Real world machine learning is different than data science competitions such as Kaggle, drivendata etc.. While data science competition optimizes one metric such as AUC or log-loss or RMSE etc, real world models need more thorough comparison between models on variety of metrics. In order to practice real data-science, one needs to understand and compare the different metrics from the submission. Arithmetica’s platform provides majority results for each submission in addition to compare your submission performance based on one metric.

Arithmetica provides an ability to practice, compete and create practices, truly democratizing data-science.

The following are selected few public data-sets are available for practice:

Classify Sarcoidosis-specific markers

Sarcoidosis is a disease involving abnormal collections of inflammatory cells that form lumps known as granulomas. The challenge is to Classify Sarcoidosis-specific markers from whole blood gene expression.The dataset owners hypothesized that microarray analyses of whole blood gene expression would identify patterns of gene expression useful in the diagnosis for sacroidosis and identify inflammatory mediators relevant to the underlying pathophysiology. They analyzed whole blood RNA from 37 patients with sarcoidosis, 20 healthy controls and 6 patients with hypersensitivity pneumonitis using genome-wide expression microarrays.

Classify Cover Types

The goal for this UCI dataset was to predicting forest cover type from cartographic variables only (no remotely sensed data). The actual forest cover type for a given observation (30 x 30 meter cell) was determined from US Forest Service (USFS) Region 2 Resource Information System (RIS) data. Independent variables were derived from data originally obtained from US Geological Survey (USGS) and USFS data. Data is in raw form (not scaled) and contains binary (0 or 1) columns of data for qualitative independent variables (wilderness areas and soil types).

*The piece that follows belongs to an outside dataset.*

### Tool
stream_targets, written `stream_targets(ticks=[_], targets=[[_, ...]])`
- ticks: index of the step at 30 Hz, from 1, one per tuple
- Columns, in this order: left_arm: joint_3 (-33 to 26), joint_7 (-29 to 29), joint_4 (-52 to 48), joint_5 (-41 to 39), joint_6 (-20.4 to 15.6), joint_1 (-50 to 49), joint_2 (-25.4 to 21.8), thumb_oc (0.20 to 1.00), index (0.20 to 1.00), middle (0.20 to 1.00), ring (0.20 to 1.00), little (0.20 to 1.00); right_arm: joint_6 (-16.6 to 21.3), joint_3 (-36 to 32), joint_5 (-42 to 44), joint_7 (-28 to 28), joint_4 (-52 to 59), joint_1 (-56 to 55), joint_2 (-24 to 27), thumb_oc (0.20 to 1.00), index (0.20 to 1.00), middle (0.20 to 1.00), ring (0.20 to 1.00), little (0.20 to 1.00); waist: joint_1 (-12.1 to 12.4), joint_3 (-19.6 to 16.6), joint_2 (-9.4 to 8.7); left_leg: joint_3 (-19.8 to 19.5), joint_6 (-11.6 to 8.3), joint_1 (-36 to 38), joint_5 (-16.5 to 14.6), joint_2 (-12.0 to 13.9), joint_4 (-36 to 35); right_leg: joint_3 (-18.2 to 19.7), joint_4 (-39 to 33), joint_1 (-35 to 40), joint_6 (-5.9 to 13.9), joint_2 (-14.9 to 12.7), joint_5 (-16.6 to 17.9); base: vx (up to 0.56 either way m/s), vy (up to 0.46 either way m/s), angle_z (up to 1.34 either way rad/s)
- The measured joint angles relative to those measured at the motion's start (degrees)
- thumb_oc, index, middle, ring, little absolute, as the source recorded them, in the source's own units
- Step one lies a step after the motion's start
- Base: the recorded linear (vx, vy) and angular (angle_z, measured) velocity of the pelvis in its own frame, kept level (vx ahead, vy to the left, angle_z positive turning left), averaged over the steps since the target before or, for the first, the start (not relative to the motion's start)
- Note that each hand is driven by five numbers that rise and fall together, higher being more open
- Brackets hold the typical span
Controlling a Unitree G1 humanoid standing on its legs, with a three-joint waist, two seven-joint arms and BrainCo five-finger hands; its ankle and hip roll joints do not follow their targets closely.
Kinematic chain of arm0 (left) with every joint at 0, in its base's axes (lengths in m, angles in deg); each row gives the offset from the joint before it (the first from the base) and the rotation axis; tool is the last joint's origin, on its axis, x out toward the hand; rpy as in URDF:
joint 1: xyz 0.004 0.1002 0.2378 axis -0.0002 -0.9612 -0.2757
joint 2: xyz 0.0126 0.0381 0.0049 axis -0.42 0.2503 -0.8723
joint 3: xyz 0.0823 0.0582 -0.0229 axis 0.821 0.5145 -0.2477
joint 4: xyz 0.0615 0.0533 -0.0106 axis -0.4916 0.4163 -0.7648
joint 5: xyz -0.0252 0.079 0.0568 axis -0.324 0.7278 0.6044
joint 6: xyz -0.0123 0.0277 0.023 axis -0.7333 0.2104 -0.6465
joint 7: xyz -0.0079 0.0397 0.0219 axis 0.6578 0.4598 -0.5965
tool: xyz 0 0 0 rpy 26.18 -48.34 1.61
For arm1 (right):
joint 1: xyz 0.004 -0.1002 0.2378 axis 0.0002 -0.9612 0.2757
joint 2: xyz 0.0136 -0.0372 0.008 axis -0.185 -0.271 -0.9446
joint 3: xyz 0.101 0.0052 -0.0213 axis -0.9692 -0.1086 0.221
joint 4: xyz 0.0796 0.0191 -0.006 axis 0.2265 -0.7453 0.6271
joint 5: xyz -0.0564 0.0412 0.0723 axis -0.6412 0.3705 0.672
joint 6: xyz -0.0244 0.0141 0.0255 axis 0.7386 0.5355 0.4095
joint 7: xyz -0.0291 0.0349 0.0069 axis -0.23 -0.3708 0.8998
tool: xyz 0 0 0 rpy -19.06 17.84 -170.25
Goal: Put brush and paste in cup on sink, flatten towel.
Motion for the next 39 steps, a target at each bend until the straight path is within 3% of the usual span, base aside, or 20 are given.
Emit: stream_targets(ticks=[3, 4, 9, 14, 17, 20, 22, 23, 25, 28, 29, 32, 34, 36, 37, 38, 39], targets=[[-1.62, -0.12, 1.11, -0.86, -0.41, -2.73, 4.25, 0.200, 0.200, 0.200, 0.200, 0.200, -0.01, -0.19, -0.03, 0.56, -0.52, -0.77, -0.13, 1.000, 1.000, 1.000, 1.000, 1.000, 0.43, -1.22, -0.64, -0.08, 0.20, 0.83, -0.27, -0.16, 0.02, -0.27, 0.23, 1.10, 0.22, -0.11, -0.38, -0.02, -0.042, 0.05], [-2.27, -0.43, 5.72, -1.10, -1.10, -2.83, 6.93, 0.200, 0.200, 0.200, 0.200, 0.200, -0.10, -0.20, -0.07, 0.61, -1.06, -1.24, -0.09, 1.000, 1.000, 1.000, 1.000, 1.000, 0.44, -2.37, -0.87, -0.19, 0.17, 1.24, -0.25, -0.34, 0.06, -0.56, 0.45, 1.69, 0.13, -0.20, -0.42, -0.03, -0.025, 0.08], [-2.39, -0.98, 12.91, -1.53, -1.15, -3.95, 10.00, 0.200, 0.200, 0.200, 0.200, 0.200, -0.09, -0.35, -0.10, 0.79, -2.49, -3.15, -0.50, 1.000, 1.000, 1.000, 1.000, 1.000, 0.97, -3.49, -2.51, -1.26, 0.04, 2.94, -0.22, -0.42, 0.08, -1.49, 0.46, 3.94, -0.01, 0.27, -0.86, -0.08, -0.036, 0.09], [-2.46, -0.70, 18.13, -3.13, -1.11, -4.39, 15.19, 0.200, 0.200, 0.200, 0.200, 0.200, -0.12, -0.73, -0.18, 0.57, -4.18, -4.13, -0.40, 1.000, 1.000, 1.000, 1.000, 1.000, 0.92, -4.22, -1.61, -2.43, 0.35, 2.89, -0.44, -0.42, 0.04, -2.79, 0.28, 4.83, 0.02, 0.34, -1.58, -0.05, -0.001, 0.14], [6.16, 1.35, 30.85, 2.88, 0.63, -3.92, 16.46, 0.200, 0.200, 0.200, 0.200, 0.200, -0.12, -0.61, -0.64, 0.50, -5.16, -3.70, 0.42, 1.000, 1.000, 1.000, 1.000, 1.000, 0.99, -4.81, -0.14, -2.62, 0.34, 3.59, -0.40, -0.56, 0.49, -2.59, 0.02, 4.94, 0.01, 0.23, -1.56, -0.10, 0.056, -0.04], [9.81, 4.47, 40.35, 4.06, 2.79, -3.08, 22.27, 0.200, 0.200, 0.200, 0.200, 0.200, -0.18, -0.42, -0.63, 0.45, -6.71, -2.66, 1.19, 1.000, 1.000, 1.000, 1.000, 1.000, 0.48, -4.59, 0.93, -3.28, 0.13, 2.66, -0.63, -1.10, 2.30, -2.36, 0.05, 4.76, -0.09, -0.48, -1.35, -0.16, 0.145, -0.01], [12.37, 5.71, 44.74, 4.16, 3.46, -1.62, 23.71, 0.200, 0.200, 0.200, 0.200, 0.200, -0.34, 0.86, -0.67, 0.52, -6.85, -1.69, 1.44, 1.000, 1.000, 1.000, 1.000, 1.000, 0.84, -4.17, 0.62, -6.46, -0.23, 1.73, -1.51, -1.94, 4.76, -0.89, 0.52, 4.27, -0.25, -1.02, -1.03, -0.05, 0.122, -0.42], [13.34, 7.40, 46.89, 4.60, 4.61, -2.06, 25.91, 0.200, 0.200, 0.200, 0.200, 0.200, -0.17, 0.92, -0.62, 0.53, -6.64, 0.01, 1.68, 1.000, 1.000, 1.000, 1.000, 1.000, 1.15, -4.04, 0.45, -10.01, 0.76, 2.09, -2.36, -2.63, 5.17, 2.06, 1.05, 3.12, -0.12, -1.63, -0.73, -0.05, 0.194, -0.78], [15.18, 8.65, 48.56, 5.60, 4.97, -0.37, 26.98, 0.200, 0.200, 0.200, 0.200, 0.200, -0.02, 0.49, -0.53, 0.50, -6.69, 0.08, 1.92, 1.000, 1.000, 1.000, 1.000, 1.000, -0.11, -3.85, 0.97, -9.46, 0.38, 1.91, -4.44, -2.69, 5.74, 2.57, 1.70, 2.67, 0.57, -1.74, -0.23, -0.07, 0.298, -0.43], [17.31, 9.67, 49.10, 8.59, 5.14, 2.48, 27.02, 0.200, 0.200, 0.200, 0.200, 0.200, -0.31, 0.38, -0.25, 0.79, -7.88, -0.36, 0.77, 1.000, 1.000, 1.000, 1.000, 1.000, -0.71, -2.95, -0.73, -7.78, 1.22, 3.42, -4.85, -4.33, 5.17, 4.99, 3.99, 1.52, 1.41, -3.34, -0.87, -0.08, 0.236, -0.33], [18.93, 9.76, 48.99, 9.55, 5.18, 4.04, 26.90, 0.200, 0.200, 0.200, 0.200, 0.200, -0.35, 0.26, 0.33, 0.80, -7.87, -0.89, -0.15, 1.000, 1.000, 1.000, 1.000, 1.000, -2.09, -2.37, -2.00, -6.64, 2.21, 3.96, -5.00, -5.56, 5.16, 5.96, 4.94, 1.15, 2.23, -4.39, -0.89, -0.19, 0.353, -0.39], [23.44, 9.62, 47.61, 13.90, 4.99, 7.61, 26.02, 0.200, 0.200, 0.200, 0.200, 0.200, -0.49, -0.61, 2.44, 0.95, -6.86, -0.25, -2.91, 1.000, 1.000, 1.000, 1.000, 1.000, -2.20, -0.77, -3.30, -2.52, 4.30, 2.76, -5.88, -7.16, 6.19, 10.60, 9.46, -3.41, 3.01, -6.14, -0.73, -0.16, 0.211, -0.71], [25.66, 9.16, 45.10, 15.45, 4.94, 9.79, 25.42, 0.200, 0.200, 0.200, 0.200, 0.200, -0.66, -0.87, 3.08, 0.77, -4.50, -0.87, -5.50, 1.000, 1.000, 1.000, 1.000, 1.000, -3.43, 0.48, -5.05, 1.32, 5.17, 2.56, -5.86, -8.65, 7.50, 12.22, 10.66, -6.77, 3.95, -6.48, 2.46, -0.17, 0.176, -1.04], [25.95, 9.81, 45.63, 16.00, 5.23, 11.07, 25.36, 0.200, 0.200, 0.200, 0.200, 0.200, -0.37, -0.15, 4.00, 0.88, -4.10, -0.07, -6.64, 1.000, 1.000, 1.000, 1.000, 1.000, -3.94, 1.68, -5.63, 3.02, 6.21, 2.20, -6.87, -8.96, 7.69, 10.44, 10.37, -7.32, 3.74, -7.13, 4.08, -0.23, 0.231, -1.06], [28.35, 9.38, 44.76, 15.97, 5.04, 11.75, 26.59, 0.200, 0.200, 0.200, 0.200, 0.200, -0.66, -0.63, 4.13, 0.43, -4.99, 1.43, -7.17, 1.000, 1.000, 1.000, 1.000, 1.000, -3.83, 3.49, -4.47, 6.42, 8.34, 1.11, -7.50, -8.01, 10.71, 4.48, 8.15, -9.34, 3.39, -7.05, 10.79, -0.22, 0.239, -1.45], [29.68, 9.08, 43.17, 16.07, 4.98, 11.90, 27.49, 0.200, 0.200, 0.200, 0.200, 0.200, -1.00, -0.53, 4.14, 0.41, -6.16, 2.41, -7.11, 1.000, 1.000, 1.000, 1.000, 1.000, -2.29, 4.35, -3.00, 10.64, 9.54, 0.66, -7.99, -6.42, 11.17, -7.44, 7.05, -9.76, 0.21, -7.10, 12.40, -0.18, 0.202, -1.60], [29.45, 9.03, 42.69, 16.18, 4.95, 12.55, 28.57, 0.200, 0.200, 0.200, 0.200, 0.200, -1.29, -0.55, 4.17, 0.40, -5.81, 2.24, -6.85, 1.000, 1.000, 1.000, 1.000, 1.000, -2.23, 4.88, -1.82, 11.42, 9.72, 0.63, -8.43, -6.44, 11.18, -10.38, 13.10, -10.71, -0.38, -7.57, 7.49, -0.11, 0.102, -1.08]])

Diabetes 130-US hospitals for years 1999–2008

The goal for this UCI dataset was to predict A1C results. This data-set was derived from the paper Impact of HbA1c Measurement on Hospital Readmission Rates: Analysis of 70,000 Clinical Database Patient Records.

Finally, there are a lot of other data-sets available for practice. The goal is to learn and discuss. Aritmetica’s free platform also invites people to submit ready datasets to improve the collective intelligence of our generation.